Among the records below, find each line bearing the word "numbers" and copy it.

### TASK INPUT ###

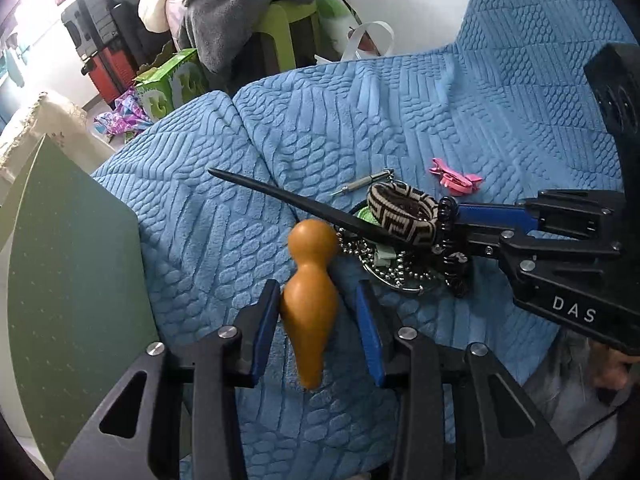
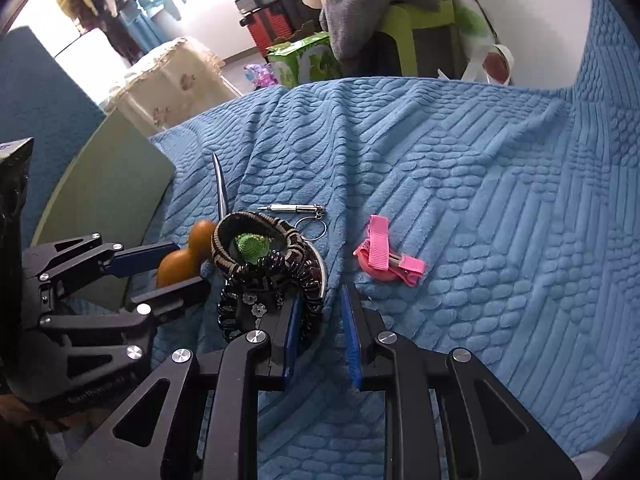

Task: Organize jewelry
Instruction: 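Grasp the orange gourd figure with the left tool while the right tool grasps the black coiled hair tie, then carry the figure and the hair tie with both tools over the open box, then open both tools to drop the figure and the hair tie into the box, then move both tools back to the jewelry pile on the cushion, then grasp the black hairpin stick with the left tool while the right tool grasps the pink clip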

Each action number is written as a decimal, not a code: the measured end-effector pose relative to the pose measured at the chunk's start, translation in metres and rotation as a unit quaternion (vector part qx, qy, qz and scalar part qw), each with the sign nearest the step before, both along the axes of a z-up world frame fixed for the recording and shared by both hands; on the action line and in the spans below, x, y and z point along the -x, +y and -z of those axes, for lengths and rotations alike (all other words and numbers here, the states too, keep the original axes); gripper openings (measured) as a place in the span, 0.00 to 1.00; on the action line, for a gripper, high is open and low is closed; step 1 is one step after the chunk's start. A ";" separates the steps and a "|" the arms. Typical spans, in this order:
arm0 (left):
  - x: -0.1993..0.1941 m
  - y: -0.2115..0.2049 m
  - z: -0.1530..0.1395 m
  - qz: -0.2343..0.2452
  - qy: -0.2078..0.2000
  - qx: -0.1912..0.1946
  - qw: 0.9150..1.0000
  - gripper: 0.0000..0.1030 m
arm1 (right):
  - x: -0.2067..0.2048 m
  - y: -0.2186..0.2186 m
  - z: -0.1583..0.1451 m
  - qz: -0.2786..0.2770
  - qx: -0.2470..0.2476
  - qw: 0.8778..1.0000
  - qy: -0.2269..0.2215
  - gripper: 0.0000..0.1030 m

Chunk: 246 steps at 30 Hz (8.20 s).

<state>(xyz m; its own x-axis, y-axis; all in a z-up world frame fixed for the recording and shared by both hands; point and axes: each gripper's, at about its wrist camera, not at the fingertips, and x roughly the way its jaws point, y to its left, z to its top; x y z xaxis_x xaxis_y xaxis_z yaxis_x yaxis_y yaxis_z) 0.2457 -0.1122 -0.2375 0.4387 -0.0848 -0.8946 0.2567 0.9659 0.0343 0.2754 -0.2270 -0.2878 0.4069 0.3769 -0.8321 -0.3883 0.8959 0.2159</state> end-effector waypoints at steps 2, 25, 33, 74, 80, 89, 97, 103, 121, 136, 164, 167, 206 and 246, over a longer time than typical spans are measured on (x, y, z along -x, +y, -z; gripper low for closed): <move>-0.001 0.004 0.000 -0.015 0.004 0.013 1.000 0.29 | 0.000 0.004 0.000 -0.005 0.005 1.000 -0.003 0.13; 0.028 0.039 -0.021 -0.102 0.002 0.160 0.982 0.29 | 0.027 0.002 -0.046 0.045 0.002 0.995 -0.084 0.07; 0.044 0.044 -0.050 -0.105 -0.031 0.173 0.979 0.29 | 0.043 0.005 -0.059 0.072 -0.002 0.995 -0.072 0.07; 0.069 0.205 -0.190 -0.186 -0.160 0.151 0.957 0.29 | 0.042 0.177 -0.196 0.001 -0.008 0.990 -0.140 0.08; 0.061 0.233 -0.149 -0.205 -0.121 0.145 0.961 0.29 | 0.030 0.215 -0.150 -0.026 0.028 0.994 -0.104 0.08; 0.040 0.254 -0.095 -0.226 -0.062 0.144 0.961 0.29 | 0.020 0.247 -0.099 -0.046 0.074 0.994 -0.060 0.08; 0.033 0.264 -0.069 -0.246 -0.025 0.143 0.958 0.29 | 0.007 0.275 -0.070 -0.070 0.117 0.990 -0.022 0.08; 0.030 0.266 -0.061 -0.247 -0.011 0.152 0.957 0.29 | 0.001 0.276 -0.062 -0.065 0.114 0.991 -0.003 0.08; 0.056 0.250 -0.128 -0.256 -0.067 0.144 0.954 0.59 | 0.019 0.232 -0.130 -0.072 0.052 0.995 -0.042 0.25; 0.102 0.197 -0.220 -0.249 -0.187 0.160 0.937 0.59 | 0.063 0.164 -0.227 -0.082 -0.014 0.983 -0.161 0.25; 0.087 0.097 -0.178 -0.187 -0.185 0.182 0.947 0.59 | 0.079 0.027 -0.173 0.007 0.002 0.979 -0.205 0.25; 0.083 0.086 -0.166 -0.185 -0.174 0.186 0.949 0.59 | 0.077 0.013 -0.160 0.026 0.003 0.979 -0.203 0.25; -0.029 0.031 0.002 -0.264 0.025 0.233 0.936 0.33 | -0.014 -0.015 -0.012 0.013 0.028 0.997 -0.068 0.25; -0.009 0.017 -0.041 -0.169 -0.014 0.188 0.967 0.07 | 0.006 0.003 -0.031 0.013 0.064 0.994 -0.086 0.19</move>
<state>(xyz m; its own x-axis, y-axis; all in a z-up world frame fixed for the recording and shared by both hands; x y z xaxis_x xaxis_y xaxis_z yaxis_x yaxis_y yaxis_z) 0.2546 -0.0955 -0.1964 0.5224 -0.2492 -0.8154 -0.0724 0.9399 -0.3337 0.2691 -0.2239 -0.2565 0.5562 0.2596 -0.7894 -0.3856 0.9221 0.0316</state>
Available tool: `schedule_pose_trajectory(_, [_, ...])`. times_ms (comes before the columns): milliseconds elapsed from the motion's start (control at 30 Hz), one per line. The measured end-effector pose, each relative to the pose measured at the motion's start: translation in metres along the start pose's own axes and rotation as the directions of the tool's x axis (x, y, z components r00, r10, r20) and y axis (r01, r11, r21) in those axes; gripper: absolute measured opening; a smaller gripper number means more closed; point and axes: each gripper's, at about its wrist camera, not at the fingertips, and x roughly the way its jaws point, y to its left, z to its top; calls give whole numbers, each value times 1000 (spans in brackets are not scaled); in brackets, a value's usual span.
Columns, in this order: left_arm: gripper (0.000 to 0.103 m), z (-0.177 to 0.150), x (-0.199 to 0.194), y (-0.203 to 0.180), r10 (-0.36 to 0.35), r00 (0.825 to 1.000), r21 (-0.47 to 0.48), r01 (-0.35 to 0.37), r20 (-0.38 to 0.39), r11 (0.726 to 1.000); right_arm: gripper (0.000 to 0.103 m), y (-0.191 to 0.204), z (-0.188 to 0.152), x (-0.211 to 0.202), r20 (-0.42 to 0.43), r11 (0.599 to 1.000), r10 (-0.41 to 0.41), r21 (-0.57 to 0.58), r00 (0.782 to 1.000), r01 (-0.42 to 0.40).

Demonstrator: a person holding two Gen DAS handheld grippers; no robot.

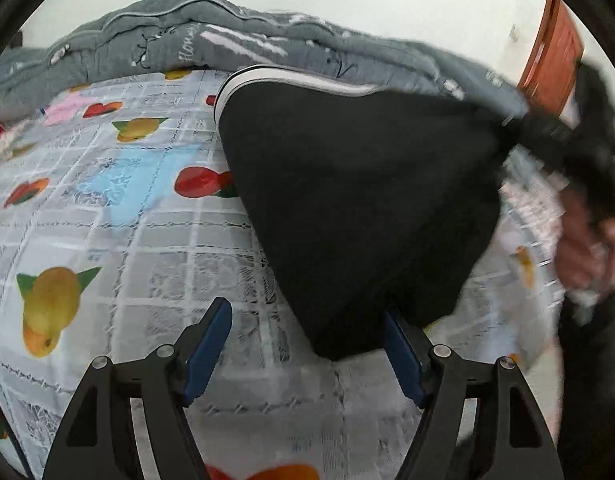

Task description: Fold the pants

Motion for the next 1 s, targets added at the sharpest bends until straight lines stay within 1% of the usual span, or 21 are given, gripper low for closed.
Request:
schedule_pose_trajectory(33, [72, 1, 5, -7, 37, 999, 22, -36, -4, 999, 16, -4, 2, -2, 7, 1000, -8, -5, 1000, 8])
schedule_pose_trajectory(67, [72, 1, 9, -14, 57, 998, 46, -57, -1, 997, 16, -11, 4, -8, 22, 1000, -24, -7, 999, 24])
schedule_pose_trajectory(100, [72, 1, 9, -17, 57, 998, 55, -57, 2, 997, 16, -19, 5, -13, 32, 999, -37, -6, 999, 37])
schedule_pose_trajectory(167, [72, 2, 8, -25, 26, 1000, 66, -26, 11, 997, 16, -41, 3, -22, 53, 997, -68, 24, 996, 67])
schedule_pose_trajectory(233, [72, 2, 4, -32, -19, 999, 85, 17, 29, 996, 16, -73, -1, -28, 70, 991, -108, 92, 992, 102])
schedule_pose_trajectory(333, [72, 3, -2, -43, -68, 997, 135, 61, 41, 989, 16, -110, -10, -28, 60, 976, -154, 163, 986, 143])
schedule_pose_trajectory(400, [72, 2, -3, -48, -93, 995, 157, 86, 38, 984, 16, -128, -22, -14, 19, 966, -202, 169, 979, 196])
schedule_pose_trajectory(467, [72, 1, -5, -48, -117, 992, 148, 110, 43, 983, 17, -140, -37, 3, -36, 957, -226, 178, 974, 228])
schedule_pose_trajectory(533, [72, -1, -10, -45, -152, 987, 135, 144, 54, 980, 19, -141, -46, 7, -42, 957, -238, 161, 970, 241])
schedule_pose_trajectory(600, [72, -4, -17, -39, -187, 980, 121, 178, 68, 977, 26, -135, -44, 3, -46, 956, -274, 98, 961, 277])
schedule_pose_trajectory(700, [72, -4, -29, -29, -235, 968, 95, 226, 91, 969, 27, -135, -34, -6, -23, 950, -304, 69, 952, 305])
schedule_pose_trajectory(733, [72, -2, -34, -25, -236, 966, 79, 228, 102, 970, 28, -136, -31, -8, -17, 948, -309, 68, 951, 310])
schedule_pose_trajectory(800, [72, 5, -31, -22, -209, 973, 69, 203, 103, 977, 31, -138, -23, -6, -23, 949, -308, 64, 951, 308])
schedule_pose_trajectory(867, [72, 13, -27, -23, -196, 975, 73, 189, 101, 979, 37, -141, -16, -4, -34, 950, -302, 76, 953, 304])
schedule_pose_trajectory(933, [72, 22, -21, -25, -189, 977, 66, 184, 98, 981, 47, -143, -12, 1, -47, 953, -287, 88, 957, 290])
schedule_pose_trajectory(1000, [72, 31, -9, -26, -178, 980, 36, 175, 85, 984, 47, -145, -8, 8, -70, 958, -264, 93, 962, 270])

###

TASK RESPONSE:
Each action number is written as a decimal, not a code: the measured end-effector pose relative to the pose measured at the chunk's start, translation in metres and rotation as a unit quaternion (vector part qx, qy, qz and scalar part qw), each with the sign nearest the step before, both along the axes of a z-up world frame fixed for the recording and shared by both hands; on the action line and in the spans below, x, y and z point along the -x, +y and -z of those axes, for lengths and rotations alike (all other words and numbers here, the states too, keep the original axes); gripper openings (measured) as a place in the span, 0.00 to 1.00; on the action line, for a gripper, high is open and low is closed; step 1 is one step after the chunk's start. A ";" separates the steps and a "|" the arms. Typical spans, in this order:
Available tool: `schedule_pose_trajectory(_, [_, ...])`. times_ms (comes before the columns): milliseconds elapsed from the motion's start (control at 30 Hz), one per line. The measured end-effector pose, each relative to the pose measured at the motion's start: translation in metres along the start pose's own axes and rotation as the directions of the tool's x axis (x, y, z components r00, r10, r20) and y axis (r01, r11, r21) in those axes; gripper: absolute measured opening; a smaller gripper number means more closed; point and axes: each gripper's, at about its wrist camera, not at the fingertips, and x roughly the way its jaws point, y to its left, z to its top; calls give whole numbers, each value times 1000 (spans in brackets are not scaled); in brackets, a value's usual span.

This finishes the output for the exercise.